Fig. 4. In vivo experiments show the regulatory effect of long non-coding RNA anti-differentiation noncoding RNA (lncRNA-ANCR) on osteoid formation. (A) Hematoxylin-eosin (HE) staining of osteoid formation in mice injected with siRNA-ANCR (si-ANCR)-transfected osteoblast cells (bar=200 µm). Black and gray arrows indicate hydroxyapatite-tricalcium phosphate and osteoblast cells, respectively. (B) Osteoid/Total area (%). ^*p<0.01 vs. NC-ANCR group (negative control group, cell line was transfected with lncRNA-ANCR negative control) and BLANK group (blank control group, cells without treatment).

Fig. 5. Expression of enhancer of zeste homolog 2 (EZH2), runt related transcription factor 2 (RUNX2), and OSTERIX in osteoblast cells transfected with siRNA-anti-differentiation noncoding RNA (si-ANCR). (A) Quantitative real-time polymerase chain reaction (qRT-PCR) results for the mRNA and protein expression of EZH2, Runx2, and Osterix. (B and C) Western blot results for mRNA and protein expression of EZH2, RUNX2, and OSTERIX. ^*p<0.001 vs. NC-ANCR group (negative control group, cell line was transfected with lncRNA-ANCR negative control) and BLANK group (blank control group, cells without treatment). GAPDH, glyceraldehyde-3-phosphate dehydrogenase.

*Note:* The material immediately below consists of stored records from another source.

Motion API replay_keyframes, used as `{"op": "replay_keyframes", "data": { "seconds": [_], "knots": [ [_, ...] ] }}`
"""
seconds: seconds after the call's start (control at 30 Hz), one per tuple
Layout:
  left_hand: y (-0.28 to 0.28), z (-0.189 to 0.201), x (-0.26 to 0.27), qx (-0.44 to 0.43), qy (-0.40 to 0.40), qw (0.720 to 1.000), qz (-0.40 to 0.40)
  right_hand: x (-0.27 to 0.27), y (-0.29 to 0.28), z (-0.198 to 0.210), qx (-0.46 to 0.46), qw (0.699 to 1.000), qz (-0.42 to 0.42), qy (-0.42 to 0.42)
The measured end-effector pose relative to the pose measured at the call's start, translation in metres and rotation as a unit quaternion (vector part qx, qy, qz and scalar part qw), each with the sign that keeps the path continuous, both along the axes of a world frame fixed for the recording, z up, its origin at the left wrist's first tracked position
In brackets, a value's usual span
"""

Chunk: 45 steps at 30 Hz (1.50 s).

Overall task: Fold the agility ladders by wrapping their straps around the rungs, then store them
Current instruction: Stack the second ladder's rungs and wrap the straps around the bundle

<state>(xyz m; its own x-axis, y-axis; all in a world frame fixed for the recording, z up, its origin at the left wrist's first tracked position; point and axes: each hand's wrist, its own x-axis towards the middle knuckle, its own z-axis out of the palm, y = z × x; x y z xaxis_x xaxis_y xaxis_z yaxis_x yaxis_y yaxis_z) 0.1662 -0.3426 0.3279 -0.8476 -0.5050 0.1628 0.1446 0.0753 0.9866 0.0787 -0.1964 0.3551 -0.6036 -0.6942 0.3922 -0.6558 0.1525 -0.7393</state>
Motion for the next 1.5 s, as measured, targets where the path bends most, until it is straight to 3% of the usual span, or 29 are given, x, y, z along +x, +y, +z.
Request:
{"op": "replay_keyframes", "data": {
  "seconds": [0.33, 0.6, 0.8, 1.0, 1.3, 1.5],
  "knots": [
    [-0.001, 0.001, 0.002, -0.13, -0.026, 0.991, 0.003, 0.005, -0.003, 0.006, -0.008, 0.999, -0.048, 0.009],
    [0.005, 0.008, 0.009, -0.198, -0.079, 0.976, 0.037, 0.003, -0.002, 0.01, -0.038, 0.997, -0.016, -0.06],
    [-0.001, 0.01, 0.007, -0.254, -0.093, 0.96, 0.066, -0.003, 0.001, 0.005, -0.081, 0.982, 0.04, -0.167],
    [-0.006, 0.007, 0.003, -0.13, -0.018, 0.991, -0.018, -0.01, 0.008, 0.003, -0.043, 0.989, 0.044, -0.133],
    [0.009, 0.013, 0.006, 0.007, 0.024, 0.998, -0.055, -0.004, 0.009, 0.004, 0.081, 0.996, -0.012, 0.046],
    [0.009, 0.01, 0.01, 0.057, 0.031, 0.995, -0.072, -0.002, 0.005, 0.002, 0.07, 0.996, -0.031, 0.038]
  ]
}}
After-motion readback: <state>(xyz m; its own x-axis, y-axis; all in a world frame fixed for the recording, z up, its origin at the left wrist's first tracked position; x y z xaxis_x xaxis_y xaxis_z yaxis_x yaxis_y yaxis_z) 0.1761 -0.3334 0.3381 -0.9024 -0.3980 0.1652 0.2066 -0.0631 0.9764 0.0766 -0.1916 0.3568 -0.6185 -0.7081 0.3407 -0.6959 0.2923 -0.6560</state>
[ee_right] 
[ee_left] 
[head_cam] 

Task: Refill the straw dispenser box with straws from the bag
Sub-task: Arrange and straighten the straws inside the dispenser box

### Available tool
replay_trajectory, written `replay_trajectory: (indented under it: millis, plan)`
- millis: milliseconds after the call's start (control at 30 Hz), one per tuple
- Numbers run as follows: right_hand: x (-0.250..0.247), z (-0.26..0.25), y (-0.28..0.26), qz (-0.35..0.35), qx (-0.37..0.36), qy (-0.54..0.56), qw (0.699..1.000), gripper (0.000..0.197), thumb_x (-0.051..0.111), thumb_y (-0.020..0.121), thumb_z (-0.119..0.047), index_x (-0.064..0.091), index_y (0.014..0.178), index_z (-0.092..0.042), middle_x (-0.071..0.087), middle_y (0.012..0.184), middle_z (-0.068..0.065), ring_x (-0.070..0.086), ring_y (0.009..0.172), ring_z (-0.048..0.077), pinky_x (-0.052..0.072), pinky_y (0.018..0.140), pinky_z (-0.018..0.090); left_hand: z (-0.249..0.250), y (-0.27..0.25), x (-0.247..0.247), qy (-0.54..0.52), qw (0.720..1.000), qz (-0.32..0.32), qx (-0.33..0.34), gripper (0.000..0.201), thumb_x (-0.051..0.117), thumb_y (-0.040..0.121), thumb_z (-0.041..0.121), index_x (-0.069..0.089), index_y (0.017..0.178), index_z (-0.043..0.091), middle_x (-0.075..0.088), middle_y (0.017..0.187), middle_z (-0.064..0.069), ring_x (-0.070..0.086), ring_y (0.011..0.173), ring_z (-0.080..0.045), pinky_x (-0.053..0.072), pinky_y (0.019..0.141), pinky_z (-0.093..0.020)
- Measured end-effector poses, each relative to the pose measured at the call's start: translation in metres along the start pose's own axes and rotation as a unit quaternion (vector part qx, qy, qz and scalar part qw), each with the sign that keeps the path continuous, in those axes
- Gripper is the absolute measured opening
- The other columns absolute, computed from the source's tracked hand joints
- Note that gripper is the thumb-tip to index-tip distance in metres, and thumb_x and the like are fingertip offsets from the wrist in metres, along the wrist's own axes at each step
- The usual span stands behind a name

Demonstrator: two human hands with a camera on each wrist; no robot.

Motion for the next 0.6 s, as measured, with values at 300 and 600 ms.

Fig. 6. The interaction between long non-coding RNA anti-differentiation noncoding RNA (lncRNA-ANCR) and enhancer of zeste homolog 2 (EZH2). (A) Expression of EZH2 in ANCR and ANCR-Mut detected by quantitative real-time polymerase chain reaction (qRT-PCR) and Western blot. (B) The expression of ANCR in EZH2 and EZH2-control detected by qRT-PCR and Western blot. ^*p<0.001, lncRNA-ANCR group vs. lncRNA-ANCR-Mut group, EZH2 group vs. EZH2-control group.